* _Source data_:
◆ ◆ ◆ ◆
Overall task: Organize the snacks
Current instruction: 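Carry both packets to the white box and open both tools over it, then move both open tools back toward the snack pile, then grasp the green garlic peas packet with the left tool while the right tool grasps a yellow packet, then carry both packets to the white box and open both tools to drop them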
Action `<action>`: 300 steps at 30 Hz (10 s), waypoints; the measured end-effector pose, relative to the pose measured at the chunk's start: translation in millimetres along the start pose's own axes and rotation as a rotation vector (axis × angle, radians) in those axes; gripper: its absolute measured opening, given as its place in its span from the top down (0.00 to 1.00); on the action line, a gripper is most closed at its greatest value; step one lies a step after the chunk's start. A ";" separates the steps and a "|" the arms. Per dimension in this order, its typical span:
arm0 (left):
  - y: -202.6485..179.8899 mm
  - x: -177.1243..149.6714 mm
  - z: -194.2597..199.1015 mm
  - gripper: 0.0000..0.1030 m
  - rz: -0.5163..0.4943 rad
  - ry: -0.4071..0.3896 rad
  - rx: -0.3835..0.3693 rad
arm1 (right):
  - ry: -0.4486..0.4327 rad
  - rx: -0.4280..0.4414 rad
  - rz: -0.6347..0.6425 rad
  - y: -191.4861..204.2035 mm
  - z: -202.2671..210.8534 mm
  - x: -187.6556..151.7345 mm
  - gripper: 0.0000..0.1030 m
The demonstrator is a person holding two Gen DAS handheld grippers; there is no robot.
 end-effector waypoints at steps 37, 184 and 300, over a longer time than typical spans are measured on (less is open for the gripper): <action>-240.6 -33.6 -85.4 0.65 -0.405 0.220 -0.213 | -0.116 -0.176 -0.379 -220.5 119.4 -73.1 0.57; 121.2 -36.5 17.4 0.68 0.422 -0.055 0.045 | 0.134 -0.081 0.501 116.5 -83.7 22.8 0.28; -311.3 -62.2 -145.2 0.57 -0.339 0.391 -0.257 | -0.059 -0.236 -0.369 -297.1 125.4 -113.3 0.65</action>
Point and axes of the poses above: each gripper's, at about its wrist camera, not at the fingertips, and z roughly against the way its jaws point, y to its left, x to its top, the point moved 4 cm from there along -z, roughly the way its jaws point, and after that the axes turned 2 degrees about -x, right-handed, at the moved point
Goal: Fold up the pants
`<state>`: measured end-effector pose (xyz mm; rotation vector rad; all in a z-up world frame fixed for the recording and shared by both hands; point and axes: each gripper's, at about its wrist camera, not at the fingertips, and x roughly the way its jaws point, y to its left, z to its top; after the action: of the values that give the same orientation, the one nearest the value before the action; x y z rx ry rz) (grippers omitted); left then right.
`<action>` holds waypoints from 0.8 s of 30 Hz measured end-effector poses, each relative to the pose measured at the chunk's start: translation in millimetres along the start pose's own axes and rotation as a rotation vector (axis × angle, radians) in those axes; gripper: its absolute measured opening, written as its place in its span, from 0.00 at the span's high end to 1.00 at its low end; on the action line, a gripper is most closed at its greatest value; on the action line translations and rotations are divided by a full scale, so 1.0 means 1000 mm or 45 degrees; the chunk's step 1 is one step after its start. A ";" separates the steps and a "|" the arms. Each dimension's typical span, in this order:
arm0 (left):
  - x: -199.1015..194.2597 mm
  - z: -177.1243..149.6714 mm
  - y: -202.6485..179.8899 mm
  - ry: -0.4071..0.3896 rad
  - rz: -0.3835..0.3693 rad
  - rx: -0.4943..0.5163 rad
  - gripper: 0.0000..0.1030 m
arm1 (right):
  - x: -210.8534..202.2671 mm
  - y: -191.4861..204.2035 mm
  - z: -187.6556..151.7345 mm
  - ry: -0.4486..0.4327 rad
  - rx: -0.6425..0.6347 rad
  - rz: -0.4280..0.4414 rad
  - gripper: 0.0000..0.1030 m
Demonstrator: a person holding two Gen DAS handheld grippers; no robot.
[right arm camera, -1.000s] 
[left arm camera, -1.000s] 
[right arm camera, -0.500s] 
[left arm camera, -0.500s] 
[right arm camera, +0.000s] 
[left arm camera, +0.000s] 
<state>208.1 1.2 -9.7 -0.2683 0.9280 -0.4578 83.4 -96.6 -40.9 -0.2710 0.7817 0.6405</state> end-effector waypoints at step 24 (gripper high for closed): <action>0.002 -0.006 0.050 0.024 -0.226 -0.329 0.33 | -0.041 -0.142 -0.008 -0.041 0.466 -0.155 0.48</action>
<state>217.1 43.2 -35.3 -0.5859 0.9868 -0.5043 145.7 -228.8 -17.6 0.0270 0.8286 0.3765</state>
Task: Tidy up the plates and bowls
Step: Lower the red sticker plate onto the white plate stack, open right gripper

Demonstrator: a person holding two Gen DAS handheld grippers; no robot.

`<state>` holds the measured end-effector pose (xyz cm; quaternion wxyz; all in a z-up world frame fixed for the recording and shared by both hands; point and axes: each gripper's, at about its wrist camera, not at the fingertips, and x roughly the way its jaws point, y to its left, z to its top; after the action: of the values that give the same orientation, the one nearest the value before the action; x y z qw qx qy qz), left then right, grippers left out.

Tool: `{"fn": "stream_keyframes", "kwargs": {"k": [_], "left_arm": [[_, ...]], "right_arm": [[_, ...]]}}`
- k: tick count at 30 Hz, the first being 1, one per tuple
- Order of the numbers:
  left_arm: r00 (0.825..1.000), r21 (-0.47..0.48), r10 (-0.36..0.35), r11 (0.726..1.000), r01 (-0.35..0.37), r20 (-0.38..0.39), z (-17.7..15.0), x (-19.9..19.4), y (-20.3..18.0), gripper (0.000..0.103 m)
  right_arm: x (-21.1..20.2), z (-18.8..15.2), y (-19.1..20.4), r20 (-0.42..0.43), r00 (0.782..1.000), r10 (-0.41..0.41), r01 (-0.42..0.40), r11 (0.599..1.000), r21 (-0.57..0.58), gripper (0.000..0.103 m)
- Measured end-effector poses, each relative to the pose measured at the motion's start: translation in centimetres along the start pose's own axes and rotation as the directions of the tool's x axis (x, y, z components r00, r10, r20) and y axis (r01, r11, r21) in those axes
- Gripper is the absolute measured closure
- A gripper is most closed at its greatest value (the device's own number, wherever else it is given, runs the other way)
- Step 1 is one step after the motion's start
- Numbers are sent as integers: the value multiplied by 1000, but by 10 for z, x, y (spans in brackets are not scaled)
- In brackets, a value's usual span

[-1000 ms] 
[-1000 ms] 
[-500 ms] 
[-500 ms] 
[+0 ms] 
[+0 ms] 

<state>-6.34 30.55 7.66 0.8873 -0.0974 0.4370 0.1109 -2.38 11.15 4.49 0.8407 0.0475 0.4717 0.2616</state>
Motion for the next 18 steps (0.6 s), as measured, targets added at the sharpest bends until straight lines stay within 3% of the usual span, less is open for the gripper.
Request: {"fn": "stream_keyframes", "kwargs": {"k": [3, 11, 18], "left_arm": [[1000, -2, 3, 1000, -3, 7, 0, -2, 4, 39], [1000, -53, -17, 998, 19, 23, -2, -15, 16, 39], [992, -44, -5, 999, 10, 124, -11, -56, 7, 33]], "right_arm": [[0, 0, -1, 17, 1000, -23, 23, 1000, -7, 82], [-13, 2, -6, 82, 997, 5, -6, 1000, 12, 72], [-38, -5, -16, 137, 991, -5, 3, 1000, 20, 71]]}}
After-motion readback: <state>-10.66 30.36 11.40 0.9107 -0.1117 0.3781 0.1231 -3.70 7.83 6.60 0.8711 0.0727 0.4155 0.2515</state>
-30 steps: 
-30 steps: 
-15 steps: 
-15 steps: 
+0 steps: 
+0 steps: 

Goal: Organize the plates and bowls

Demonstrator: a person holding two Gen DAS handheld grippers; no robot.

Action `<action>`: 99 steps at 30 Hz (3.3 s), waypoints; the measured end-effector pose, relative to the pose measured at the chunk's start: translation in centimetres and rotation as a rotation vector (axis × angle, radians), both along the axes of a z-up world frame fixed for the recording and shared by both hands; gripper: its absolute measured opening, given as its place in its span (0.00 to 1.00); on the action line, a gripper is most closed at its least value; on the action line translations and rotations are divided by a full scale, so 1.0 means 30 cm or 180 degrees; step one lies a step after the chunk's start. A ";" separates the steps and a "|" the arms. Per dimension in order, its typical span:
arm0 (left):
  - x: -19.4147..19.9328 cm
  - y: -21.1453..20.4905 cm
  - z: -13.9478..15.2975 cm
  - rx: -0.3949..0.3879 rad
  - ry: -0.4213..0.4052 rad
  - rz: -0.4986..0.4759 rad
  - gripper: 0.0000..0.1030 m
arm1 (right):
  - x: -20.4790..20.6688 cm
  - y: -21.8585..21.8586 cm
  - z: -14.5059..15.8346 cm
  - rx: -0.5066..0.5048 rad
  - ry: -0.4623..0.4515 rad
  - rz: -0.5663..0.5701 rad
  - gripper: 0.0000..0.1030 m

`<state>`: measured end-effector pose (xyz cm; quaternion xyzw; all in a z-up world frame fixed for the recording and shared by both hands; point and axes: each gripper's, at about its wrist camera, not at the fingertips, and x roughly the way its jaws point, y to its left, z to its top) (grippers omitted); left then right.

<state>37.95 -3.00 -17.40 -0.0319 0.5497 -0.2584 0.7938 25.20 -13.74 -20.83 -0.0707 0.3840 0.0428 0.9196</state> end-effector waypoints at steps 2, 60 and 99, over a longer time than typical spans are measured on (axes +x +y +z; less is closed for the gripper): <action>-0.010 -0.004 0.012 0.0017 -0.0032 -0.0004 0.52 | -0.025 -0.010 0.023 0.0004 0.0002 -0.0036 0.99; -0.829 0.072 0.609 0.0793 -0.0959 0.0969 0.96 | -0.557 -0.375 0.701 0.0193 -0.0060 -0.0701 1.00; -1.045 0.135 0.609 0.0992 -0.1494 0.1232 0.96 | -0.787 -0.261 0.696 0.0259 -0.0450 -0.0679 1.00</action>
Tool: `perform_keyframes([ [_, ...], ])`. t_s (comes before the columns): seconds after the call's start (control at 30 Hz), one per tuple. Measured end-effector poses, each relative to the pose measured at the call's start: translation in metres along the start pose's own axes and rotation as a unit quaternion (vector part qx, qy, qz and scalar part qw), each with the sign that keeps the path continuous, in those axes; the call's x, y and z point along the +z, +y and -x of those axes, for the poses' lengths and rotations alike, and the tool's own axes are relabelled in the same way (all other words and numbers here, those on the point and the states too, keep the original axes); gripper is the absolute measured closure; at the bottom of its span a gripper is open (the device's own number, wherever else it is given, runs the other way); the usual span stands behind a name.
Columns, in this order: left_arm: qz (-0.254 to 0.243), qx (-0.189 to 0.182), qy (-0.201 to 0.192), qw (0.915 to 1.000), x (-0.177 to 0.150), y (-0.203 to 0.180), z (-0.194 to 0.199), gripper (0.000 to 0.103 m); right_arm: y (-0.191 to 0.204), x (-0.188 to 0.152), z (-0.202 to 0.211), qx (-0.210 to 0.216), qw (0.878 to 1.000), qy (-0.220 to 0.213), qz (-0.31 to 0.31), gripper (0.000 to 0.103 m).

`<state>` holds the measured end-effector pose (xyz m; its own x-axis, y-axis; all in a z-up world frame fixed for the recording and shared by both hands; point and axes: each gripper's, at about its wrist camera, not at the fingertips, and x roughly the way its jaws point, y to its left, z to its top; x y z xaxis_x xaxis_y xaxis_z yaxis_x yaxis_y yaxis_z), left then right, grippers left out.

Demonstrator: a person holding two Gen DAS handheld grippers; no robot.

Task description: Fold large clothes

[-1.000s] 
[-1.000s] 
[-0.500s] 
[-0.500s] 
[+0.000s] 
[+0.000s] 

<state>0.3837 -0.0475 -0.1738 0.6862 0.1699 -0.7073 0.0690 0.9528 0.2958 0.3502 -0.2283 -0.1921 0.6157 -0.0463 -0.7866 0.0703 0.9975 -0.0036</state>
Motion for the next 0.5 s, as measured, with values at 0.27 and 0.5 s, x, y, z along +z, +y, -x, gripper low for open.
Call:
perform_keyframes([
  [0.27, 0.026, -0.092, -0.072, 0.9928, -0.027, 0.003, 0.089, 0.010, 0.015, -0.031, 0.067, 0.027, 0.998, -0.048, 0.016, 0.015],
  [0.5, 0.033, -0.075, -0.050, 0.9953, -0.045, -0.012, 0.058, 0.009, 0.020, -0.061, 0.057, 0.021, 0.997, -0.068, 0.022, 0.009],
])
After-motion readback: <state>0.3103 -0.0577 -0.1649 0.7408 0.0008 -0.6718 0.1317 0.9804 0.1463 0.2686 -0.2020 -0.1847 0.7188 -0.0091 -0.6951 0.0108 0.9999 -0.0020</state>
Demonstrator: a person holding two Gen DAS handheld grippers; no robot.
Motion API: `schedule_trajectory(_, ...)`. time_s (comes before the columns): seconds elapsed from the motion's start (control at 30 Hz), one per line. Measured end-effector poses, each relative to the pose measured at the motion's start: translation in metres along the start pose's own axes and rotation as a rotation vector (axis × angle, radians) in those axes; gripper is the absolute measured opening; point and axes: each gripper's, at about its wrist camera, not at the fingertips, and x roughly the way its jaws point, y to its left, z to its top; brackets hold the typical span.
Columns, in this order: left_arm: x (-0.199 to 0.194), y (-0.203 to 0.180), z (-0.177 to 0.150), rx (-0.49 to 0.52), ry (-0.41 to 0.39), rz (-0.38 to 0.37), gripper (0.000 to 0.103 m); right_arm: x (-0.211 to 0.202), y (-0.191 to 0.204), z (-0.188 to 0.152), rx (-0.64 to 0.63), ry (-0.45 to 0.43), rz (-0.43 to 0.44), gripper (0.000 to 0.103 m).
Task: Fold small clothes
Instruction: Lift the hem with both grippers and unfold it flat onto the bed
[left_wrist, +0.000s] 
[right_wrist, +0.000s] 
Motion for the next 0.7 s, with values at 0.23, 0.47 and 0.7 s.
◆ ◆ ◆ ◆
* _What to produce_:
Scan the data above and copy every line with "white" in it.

* _Exercise answer_:
Current instruction: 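Carry both packets to the white box and open both tools over it, then move both open tools back toward the snack pile, then grasp the green garlic peas packet with the left tool while the right tool grasps a yellow packet, then carry both packets to the white box and open both tools to drop them
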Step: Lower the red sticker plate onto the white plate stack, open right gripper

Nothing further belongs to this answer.